* _YOUR TASK_:
The entire listing below should be output exactly as it stands.
• • • • •
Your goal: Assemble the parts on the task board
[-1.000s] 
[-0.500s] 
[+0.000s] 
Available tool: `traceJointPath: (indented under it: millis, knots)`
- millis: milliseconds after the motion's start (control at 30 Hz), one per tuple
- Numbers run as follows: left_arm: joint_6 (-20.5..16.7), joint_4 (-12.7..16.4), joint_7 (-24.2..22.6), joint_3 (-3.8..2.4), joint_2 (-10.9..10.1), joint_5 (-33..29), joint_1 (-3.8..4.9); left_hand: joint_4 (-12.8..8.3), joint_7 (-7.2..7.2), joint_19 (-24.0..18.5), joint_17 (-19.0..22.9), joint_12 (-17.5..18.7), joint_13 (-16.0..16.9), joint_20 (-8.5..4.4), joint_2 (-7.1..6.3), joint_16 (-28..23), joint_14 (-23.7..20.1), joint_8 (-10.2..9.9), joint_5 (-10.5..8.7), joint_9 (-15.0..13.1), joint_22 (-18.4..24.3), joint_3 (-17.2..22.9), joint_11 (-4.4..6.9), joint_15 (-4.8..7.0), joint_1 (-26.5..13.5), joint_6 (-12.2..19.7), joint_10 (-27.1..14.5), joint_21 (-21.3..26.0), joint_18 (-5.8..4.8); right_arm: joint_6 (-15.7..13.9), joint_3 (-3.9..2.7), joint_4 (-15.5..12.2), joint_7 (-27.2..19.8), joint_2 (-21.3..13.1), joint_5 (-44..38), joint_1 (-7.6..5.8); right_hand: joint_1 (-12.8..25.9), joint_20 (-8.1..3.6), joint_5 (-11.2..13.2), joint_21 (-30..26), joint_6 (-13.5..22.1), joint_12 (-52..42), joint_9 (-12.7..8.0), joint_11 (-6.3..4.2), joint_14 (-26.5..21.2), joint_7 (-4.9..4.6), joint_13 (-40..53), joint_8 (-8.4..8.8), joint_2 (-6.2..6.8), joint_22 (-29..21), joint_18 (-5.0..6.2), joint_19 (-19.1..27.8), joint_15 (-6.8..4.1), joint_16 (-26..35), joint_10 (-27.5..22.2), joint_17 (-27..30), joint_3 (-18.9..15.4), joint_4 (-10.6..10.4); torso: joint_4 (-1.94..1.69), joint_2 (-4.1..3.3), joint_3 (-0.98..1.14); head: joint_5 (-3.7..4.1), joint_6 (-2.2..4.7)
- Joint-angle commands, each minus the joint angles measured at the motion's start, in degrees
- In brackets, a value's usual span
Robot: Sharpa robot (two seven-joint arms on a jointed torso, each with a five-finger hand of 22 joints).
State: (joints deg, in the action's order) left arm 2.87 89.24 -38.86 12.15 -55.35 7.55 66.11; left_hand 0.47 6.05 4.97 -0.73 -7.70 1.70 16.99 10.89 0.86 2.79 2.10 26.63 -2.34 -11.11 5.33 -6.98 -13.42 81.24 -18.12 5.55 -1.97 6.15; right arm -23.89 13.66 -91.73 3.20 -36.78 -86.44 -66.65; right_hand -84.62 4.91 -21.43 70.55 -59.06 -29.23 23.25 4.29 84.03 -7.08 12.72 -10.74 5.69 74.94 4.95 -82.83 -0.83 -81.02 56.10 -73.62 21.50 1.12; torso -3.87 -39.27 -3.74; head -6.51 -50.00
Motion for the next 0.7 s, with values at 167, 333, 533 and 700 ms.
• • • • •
* _YOUR RESPONSE_:
Your goal: Assemble the parts on the task board
[-1.000s] 
[-0.500s] 
[+0.000s] 
Available tool: `traceJointPath: (indented under it: millis, knots)`
- millis: milliseconds after the motion's start (control at 30 Hz), one per tuple
- Numbers run as follows: left_arm: joint_6 (-20.5..16.7), joint_4 (-12.7..16.4), joint_7 (-24.2..22.6), joint_3 (-3.8..2.4), joint_2 (-10.9..10.1), joint_5 (-33..29), joint_1 (-3.8..4.9); left_hand: joint_4 (-12.8..8.3), joint_7 (-7.2..7.2), joint_19 (-24.0..18.5), joint_17 (-19.0..22.9), joint_12 (-17.5..18.7), joint_13 (-16.0..16.9), joint_20 (-8.5..4.4), joint_2 (-7.1..6.3), joint_16 (-28..23), joint_14 (-23.7..20.1), joint_8 (-10.2..9.9), joint_5 (-10.5..8.7), joint_9 (-15.0..13.1), joint_22 (-18.4..24.3), joint_3 (-17.2..22.9), joint_11 (-4.4..6.9), joint_15 (-4.8..7.0), joint_1 (-26.5..13.5), joint_6 (-12.2..19.7), joint_10 (-27.1..14.5), joint_21 (-21.3..26.0), joint_18 (-5.8..4.8); right_arm: joint_6 (-15.7..13.9), joint_3 (-3.9..2.7), joint_4 (-15.5..12.2), joint_7 (-27.2..19.8), joint_2 (-21.3..13.1), joint_5 (-44..38), joint_1 (-7.6..5.8); right_hand: joint_1 (-12.8..25.9), joint_20 (-8.1..3.6), joint_5 (-11.2..13.2), joint_21 (-30..26), joint_6 (-13.5..22.1), joint_12 (-52..42), joint_9 (-12.7..8.0), joint_11 (-6.3..4.2), joint_14 (-26.5..21.2), joint_7 (-4.9..4.6), joint_13 (-40..53), joint_8 (-8.4..8.8), joint_2 (-6.2..6.8), joint_22 (-29..21), joint_18 (-5.0..6.2), joint_19 (-19.1..27.8), joint_15 (-6.8..4.1), joint_16 (-26..35), joint_10 (-27.5..22.2), joint_17 (-27..30), joint_3 (-18.9..15.4), joint_4 (-10.6..10.4); torso: joint_4 (-1.94..1.69), joint_2 (-4.1..3.3), joint_3 (-0.98..1.14); head: joint_5 (-3.7..4.1), joint_6 (-2.2..4.7)
- Joint-angle commands, each minus the joint angles measured at the motion's start, in degrees
- In brackets, a value's usual span
Robot: Sharpa robot (two seven-joint arms on a jointed torso, each with a five-finger hand of 22 joints).
State: (joints deg, in the action's order) left arm 2.87 89.24 -38.86 12.15 -55.35 7.55 66.11; left_hand 0.47 6.05 4.97 -0.73 -7.70 1.70 16.99 10.89 0.86 2.79 2.10 26.63 -2.34 -11.11 5.33 -6.98 -13.42 81.24 -18.12 5.55 -1.97 6.15; right arm -23.89 13.66 -91.73 3.20 -36.78 -86.44 -66.65; right_hand -84.62 4.91 -21.43 70.55 -59.06 -29.23 23.25 4.29 84.03 -7.08 12.72 -10.74 5.69 74.94 4.95 -82.83 -0.83 -81.02 56.10 -73.62 21.50 1.12; torso -3.87 -39.27 -3.74; head -6.51 -50.00
Motion for the next 0.7 s, with values at 167, 333, 533 and 700 ms.

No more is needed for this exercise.